ConvolutionCostState

All addresses on this page apply to libtpu.so from the libtpu-0.0.40-cp314 wheel (BuildID md5 89edbbe81c5b328a958fe628a9f2207d). The binary is not stripped — every symbol below is a demangled C++ name. Section map: .text/.rodata VMA == file offset; .data.rel.ro VMA − 0x200000 == file offset. All addresses are VMA.

Abstract

ConvCostState is the running state the cost model builds once per convolution before it prices the op. It is the conv-shaped analogue of an LLVM MachineFunction's analysis cache: extract the conv-like HLO once, decode its ConvolutionDimensionNumbers, kernel Shape, and Window, map each logical dimension to its physical (layout-mapped) position, run the Target's per-axis chunk grid over the three operand shapes, and stash the result so the per-kernel pricing leaf can read it directly.
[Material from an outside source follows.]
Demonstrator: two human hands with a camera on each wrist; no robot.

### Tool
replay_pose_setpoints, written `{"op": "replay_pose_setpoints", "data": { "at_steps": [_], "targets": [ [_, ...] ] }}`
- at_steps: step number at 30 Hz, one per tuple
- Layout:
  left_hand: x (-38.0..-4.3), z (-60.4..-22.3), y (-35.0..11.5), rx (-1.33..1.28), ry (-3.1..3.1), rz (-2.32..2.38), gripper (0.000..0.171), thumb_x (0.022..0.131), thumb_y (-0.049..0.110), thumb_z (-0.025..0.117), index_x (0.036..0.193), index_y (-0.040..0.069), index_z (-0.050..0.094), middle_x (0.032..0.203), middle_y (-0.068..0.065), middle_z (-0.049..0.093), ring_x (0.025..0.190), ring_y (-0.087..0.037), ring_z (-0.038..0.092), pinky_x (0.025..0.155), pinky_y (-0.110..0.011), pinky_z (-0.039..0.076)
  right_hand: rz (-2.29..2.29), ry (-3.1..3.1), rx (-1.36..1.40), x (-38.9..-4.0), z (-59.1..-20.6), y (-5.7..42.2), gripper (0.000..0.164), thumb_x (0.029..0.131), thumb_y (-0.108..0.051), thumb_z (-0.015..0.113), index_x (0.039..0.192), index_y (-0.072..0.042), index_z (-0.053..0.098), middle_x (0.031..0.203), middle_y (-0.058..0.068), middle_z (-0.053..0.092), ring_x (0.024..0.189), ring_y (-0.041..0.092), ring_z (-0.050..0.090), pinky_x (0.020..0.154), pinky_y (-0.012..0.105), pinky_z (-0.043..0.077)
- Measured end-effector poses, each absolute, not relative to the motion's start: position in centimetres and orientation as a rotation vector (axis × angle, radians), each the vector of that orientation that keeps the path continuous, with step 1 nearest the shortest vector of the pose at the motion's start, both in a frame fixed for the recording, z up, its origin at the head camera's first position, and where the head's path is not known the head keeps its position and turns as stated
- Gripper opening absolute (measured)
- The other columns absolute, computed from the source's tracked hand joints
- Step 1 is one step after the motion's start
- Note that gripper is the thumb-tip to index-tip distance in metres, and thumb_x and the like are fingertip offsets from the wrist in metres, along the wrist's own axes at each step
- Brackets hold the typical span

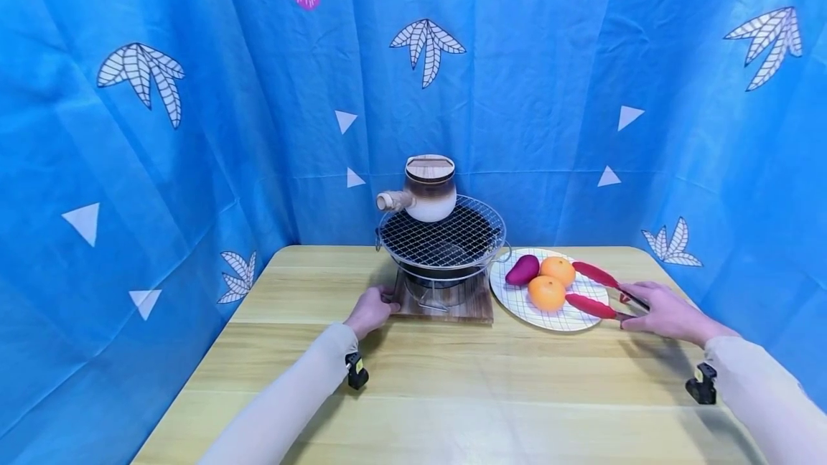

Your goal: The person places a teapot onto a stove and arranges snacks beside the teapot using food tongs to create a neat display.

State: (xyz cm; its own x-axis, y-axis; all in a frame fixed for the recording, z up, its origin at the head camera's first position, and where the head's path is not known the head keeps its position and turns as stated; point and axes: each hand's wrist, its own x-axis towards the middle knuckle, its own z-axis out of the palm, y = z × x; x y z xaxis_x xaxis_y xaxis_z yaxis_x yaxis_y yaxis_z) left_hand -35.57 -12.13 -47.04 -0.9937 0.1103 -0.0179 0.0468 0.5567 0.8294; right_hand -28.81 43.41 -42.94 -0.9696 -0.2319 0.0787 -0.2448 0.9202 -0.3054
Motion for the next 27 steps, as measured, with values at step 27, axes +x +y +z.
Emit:
{"op": "replay_pose_setpoints", "data": {
  "at_steps": [27],
  "targets": [
    [-35.2,-46.9,-12.0,0.13,2.714,1.439,0.045,0.091,0.006,0.068,0.132,-0.008,0.057,0.125,-0.023,0.065,0.116,-0.038,0.062,0.101,-0.048,0.051,0.504,-3.089,0.373,-29.1,-44.5,45.8,0.073,0.077,-0.027,0.086,0.132,0.011,0.057,0.127,0.04,0.056,0.11,0.052,0.056,0.088,0.067,0.047]
  ]
}}
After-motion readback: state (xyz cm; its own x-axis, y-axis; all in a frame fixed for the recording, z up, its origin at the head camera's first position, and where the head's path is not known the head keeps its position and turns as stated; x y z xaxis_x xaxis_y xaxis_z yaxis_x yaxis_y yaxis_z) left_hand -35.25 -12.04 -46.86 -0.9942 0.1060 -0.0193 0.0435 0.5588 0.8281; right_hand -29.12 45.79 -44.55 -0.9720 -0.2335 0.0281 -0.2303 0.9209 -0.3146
The struct is built by CostModel::GetConvolutionCostState @0x130a4b20 and is the const ConvCostState& argument carried through the whole conv-cost emitter chain.

There are in fact two distinct structs, and conflating them is the central trap. ConvCostState is the large persistent state (1180+ bytes — protos at +0x158/+0x1e8/+0x328, six layout-mapped dim sizes at +0x350..+0x378, a set of per-dim vector masks at +0x380..+0x458, the 21-byte ConvolutionLoweringStrategy dtype/pack flags at +0x470..+0x484, and three inlined_vector<long,6> chunk-count grids at +0x8/+0x78/+0xe8). ConvState is the small per-call dim-product struct (+0x0..+0x78) that CostModel::RecordConvolutionCycles @0x130b6ce0 builds inside the deposit, on the stack, from ConvCostState's chunk-count vectors divided by the Target geometry. The pricing leaf CostModel::RecordConvKernelCycles @0x130caf20 reads dtype/pack flags from ConvCostState and dim products from ConvState, multiplies them into an op count, and deposits cycles into the Matmul / Matpush / Xlu resource slots.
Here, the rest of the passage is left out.